Individual Coaching Light, Camera, Action! Series 2June 2, 2022 2022-06-02 8:25
Individual Coaching Light, Camera, Action! Series 2
Date & Time: Friday, 11 March 2022 from 1.00 – 3.00 p.m.
Conductors: Asst. Prof. Dr. Wankwan Polachan
The Strategy and Academic Development Section under the OAA and the EdTech Unit organized its 6th workshop (academic year of 2021-2022) entitled ‘Individual Coaching Light, Camera, Action! Series 2’. Following the first session of ‘Light, Camera, Action!’, participants were given a chance to experience what it is like to transfer the written script into speech in the studio. Two groups of guests were invited to stage on the filming day to get feedback, and strengthen their acting and communication skills through training and individual coaching.
When delivering the speech, one should avoid reading the whole paragraph. There’s a technique called ‘scoring’ that can be used to divide the script into different sections. As if musicians or actors would normally do when they divide the script/note into ‘beats’, in order to deliberately make decisions about the way they are going to perform, not simply ‘talk’ or ‘play’. Scoring equals cutting the beat by each interpretation. In each beat, you will dictate the objectives, which basically means convey what you want the audience to get and have. Each beat identifies the rhythm of the scene, so when the scene shifts, so does the rhythm.

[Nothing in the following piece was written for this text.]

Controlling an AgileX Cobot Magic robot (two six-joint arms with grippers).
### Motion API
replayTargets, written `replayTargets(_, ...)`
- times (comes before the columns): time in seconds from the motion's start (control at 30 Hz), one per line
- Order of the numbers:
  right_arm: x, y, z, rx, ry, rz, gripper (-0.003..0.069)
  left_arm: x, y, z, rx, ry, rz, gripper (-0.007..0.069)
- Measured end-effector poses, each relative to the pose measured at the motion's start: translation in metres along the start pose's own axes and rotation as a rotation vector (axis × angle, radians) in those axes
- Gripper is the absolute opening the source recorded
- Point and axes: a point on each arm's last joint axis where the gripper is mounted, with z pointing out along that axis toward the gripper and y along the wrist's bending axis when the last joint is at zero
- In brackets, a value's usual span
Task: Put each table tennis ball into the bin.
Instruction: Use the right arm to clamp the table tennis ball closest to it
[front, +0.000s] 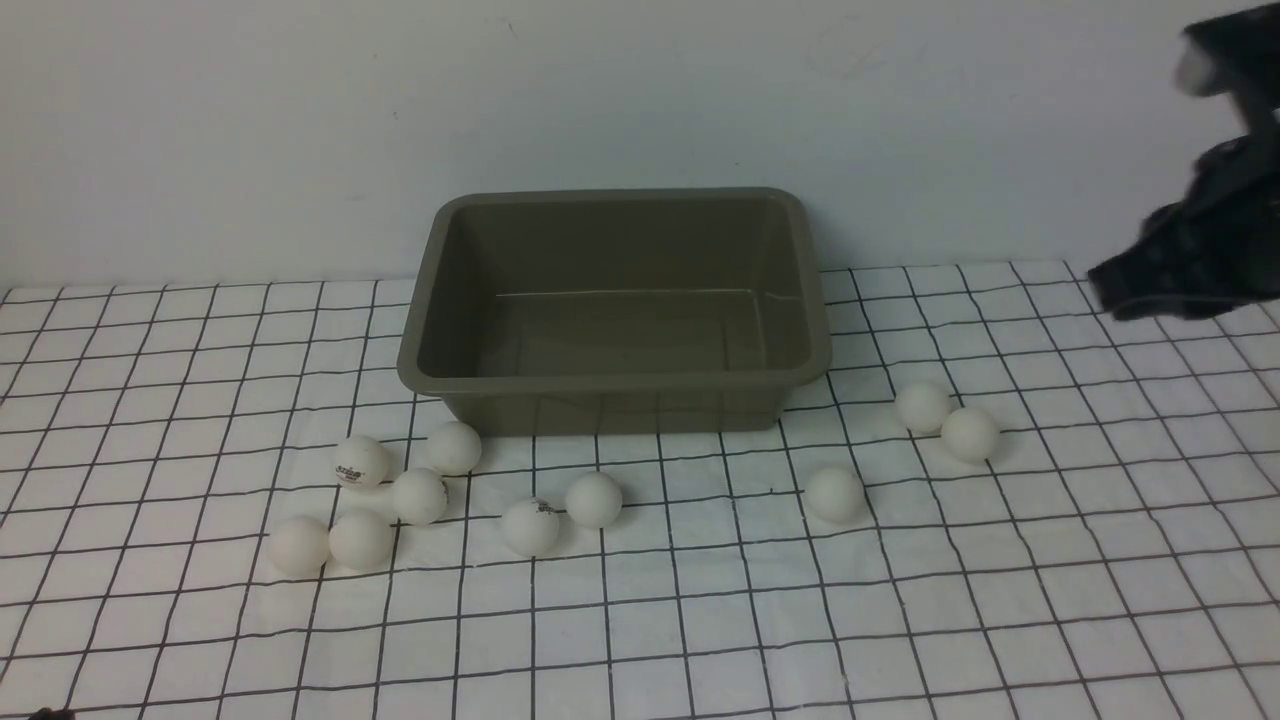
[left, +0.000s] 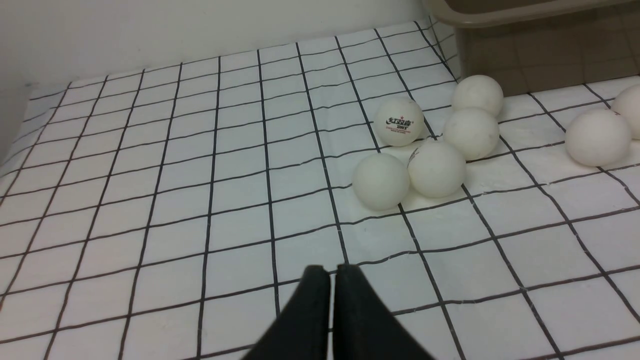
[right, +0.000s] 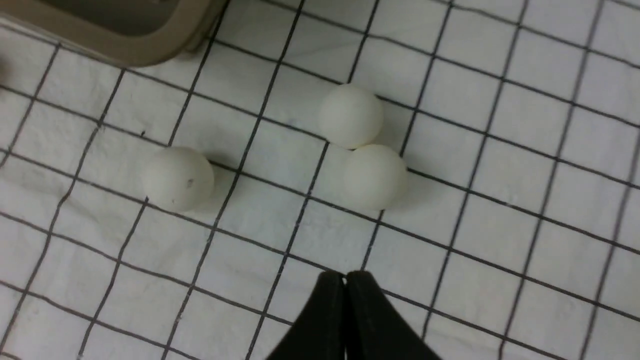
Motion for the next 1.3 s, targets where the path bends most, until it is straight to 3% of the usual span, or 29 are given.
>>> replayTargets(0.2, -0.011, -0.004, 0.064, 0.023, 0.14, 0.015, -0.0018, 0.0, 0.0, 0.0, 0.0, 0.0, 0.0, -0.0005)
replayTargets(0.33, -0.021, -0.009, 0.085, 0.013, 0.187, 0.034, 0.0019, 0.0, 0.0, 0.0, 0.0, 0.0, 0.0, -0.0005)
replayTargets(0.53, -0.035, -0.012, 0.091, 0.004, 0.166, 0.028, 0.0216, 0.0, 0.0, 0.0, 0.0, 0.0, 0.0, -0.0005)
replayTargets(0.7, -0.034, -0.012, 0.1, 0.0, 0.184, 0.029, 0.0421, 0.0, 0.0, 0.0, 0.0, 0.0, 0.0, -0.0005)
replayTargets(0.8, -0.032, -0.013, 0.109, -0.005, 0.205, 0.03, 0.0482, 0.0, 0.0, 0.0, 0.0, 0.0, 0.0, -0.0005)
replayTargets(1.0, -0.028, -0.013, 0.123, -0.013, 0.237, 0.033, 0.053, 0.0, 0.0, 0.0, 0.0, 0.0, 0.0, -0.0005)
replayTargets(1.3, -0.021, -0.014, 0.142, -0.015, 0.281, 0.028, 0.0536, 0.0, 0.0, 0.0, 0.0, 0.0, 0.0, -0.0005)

For instance, if your big objective is to have the audience understand why this course matters, you may split the script into 4 beats as follows: a simple “hello” at an introduction paragraph is the beginning of the first beat. It’s saying that you extend a welcome to the audience, which then follows by stating what your course is intending to offer. The next beat is when you nail down the importance of the discipline, the third beat is to convince the audience that this course can satisfy different aspects of such discipline that no one ever knows, and the last beat is to show how this course empowers and allows you to exploit the gained knowledge. Each beat doesn’t only introduce different information, but also introduces different objectives, and moves the story forward to the new stage. Scoring a script together with the placement of blocking, voice inflection, voice stresses, and speaking tempo, allows you to understand the purpose behind each sentence, and shift your emotion/tactic/purpose/action accordingly, which eventually helps you envision how you will ‘communicate’ with the audience. In addition, there is a need to put the rhythm in each beat, and manipulate the speech tempo according to the context and emotions you want to get across, in order to yield the similar emotions from the audience.
Despite rehearsing the script before standing in front of the camera, you may have to retake and start the same script over and over. That’s when the energy you used starts to collapse, especially when there are many beats and details you have to attend to. Simply relax your mind and body, take a deep breath in and out, and start over as if it’s your first and last shot, although you have done two hundred times already. Because if you think you have to do it ten more times, you won’t be able to give 100% effort.
Another tip is to make use of nonverbal cues such as body movement, facial expressions, and hand gestures to get a message across as we need more than a speaking language to communicate and understand each other. Communication is more than just words; trembling hands could mean that a person is anxious or lying, a genuine smile and relaxed facial expression make listeners more comfortable, or an upright stance with feet in the V-Shape or pointing toward you suggests the sign of interest or attention.
In addition to scoring beats, make sure that you and the production team are on the same page. You need a director who manages the whole creative process of production, a cinematographer who elevates the director’s vision by switching the camera to the right angles at the right time to create the desired visual narrative, and post-production people who help consider what elements (ex. infographic, stock footage, video, etc.) should be added in or cut off, especially when there are less beats. With an online course, talking alone for two hours without those elements make the class tedious and less motivated for the students. Yet, too much of the picture/footage/video/voice over without the ‘face’ of the teacher doesn’t do them good either, especially in terms of mental health. Lack of interaction causes mentally draining which leads them to detach from the learning content.
Another technique is to adopt an appropriate voice tone. It’s a form of non-verbal language, and has been known to have an effect on the student’s rapport, engagement and productivity. The authoritative tone is required in some situations where you want to exude confidence and build credibility. But without the right balance you will sound too stern or exasperated, and the audience may feel more like they are being disciplined, rather than learning. Sugary-sweet tone isn’t likely appropriate, especially for higher education students. Instead, you may want to use an empathetic or understanding tone to convey a message and create a connection with the audience. Moreover, in case the course has more than one lecturer, make the most of those togetherness to reinforce each other to make your speech more powerful and convincing.
To sum up, scoring can help you better dissect and convey what the script is actually intending to deliver. Appropriately varying inflection and using theatrical tone increase engagement and help project the energy to the audience. Getting into “characters” makes the course more enjoyable and welcoming. And lastly, remember to make mistakes and have fun in front of the camera. Do not see it as your enemy nor mechanical tool. It’s where your students are, and where the learning begins.